What to work on
Copy out all of the data below exactly, so that no word differs from the original.

Start of Dataset section

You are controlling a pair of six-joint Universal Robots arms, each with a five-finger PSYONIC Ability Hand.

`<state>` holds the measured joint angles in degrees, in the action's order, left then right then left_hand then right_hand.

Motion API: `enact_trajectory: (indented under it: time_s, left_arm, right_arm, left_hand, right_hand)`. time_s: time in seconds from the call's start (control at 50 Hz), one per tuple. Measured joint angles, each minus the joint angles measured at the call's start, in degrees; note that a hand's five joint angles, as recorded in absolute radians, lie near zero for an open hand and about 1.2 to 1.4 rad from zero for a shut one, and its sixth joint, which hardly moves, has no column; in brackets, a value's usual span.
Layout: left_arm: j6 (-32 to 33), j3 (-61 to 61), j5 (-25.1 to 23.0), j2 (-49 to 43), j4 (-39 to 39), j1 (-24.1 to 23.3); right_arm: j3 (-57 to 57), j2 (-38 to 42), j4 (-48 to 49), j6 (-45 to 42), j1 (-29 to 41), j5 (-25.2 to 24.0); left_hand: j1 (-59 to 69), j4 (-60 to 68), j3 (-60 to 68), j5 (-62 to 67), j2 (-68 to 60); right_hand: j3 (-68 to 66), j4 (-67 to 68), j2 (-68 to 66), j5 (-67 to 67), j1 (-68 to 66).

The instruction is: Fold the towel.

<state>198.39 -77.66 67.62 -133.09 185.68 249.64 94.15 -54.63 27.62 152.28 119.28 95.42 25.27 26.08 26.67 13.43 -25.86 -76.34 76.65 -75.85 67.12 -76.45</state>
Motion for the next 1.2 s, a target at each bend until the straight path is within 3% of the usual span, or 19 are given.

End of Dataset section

Solution to the exercise
You are controlling a pair of six-joint Universal Robots arms, each with a five-finger PSYONIC Ability Hand.

`<state>` holds the measured joint angles in degrees, in the action's order, left then right then left_hand then right_hand.

Motion API: `enact_trajectory: (indented under it: time_s, left_arm, right_arm, left_hand, right_hand)`. time_s: time in seconds from the call's start (control at 50 Hz), one per tuple. Measured joint angles, each minus the joint angles measured at the call's start, in degrees; note that a hand's five joint angles, as recorded in absolute radians, lie near zero for an open hand and about 1.2 to 1.4 rad from zero for a shut one, and its sixth joint, which hardly moves, has no column; in brackets, a value's usual span.
Layout: left_arm: j6 (-32 to 33), j3 (-61 to 61), j5 (-25.1 to 23.0), j2 (-49 to 43), j4 (-39 to 39), j1 (-24.1 to 23.3); right_arm: j3 (-57 to 57), j2 (-38 to 42), j4 (-48 to 49), j6 (-45 to 42), j1 (-29 to 41), j5 (-25.2 to 24.0); left_hand: j1 (-59 to 69), j4 (-60 to 68), j3 (-60 to 68), j5 (-62 to 67), j2 (-68 to 60); right_hand: j3 (-68 to 66), j4 (-67 to 68), j2 (-68 to 66), j5 (-67 to 67), j1 (-68 to 66).

The instruction is: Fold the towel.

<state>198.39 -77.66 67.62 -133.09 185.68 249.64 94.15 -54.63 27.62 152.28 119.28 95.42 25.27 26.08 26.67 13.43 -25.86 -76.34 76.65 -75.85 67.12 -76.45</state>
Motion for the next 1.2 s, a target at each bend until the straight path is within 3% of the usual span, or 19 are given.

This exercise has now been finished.